Es bajo este prisma de desembocadura, de promesa cumplida, que hay que entender, por ejemplo, la instalación multipantalla Les veuves de Noirmoutier (2005), donde se concentra, multiplicándose y serializándose, su estatuto de viuda y se cifra la experiencia compartida durante años por ella y Demy en aquella isla. O también La Cabane de l'Echec devenue la Cabane de Cinéma (2006), donde cuarenta años después de su primer fracaso comercial y crítico, con Las criaturas, se servía de copias arrumbadas de la película en 35mm. para cubrir las paredes translúcidas de una cabaña donde la luz exponía de otra manera --material, escultórica, arquitectónica-- los metros de fotogramas así revitalizados.
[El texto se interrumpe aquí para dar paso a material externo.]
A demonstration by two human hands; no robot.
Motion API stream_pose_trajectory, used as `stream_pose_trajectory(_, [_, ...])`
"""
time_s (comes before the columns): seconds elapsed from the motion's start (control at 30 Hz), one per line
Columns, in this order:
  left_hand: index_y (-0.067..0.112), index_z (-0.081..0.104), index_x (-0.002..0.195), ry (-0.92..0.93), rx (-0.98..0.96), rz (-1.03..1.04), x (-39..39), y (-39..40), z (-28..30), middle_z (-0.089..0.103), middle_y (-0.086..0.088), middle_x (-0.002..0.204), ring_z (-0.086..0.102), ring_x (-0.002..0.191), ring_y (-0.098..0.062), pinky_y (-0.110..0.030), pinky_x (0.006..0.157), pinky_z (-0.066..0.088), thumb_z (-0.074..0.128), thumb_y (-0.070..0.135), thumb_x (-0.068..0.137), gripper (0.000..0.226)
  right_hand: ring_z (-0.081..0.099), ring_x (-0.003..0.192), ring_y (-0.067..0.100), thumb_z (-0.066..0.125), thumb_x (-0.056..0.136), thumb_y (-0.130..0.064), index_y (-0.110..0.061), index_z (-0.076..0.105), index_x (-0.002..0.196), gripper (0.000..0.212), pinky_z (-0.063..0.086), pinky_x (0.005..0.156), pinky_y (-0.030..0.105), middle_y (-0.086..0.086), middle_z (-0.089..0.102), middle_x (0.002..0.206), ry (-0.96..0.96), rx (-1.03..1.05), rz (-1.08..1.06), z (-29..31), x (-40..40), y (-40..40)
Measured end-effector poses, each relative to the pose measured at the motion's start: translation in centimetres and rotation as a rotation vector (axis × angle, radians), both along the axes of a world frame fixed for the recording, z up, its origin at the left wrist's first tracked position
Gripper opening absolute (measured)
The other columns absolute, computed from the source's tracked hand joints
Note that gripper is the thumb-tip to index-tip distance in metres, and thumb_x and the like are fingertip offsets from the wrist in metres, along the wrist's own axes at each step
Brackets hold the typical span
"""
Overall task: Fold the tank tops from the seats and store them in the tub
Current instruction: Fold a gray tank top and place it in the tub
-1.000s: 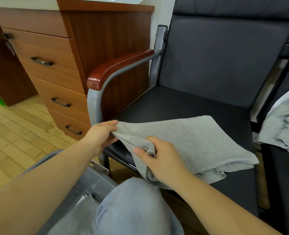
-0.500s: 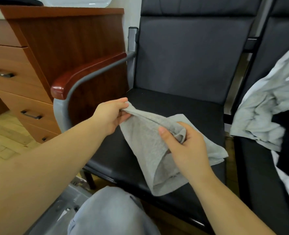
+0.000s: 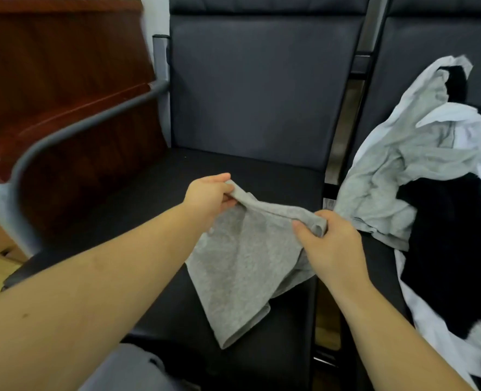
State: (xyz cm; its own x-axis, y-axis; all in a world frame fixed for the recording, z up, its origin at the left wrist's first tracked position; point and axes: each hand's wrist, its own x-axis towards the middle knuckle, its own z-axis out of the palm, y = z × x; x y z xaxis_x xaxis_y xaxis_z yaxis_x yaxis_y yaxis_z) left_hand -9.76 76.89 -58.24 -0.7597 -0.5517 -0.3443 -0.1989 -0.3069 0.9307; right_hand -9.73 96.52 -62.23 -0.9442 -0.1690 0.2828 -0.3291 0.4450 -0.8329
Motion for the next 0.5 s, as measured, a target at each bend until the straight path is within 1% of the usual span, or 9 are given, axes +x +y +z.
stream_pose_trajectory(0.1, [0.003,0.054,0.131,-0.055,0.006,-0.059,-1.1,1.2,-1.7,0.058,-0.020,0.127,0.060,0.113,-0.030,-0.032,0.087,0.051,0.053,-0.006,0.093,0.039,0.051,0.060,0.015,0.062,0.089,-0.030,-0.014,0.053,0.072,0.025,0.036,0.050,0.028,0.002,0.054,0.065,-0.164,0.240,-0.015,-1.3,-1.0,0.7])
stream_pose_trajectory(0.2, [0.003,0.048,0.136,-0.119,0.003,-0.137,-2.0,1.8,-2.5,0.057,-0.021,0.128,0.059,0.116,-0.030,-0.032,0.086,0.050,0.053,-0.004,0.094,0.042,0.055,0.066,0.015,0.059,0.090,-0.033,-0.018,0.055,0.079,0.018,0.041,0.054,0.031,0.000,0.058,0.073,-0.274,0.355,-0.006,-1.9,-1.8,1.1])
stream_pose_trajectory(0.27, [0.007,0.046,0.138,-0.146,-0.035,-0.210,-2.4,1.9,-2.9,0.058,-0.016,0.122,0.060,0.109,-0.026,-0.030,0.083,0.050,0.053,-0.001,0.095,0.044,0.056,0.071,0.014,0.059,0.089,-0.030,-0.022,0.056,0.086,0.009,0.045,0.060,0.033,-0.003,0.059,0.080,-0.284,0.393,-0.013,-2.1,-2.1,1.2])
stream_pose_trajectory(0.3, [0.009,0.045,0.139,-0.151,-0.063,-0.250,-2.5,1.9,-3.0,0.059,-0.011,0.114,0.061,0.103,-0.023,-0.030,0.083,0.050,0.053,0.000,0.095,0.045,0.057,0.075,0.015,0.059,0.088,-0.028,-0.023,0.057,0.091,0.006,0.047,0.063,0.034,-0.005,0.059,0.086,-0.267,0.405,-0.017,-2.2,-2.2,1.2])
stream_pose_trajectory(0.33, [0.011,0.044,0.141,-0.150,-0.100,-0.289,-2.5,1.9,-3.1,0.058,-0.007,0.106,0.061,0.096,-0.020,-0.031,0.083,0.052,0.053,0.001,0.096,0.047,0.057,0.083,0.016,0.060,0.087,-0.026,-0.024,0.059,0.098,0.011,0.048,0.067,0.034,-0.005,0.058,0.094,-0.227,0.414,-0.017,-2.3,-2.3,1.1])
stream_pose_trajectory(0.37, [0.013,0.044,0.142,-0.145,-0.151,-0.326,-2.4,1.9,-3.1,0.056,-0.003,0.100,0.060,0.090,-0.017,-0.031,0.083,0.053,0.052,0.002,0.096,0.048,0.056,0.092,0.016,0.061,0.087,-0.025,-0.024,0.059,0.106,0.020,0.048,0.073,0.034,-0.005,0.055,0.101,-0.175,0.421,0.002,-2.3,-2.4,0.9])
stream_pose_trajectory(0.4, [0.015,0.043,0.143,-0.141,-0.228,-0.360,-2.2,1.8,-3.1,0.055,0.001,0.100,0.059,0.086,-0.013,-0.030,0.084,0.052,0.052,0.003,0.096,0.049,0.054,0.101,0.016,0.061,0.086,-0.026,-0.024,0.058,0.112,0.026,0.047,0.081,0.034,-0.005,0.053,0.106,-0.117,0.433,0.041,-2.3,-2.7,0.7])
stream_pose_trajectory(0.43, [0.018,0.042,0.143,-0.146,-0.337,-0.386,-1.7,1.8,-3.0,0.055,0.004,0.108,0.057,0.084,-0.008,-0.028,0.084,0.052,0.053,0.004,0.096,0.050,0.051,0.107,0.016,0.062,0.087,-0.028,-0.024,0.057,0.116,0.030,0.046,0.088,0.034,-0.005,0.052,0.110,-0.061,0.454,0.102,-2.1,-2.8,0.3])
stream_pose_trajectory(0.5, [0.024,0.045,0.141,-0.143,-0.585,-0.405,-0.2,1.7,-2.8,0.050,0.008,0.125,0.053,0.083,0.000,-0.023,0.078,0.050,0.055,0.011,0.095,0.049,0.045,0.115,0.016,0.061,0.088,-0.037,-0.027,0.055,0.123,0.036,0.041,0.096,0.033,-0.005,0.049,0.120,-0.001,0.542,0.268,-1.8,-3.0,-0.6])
Les dites cariatides (1984).
La reutilización de la obra e indirectamente de su propia vida y de la de buenos amigos (Deneuve, Piccoli), la recuperación de un found footage al que el destino había condenado a la invisibilidad y que podía lucir de nuevo pero en una belleza otra, inasumible en su proyección horizontal, narrativa, descubrían la astucia de la cineasta para imbricar estética y política y así redondear un film al que siempre faltó algo, otorgándole una segunda vida y de paso consumando una suerte de venganza. Fue en el museo, en el siglo XXI, cuando Varda logró teatralizar sus paradojas, redescubrir la puesta en escena y abrazar a sus espectadores en tres dimensiones. Cumplir los lejanos sueños, en definitiva, de una gran dama excéntrica y algo retorcida.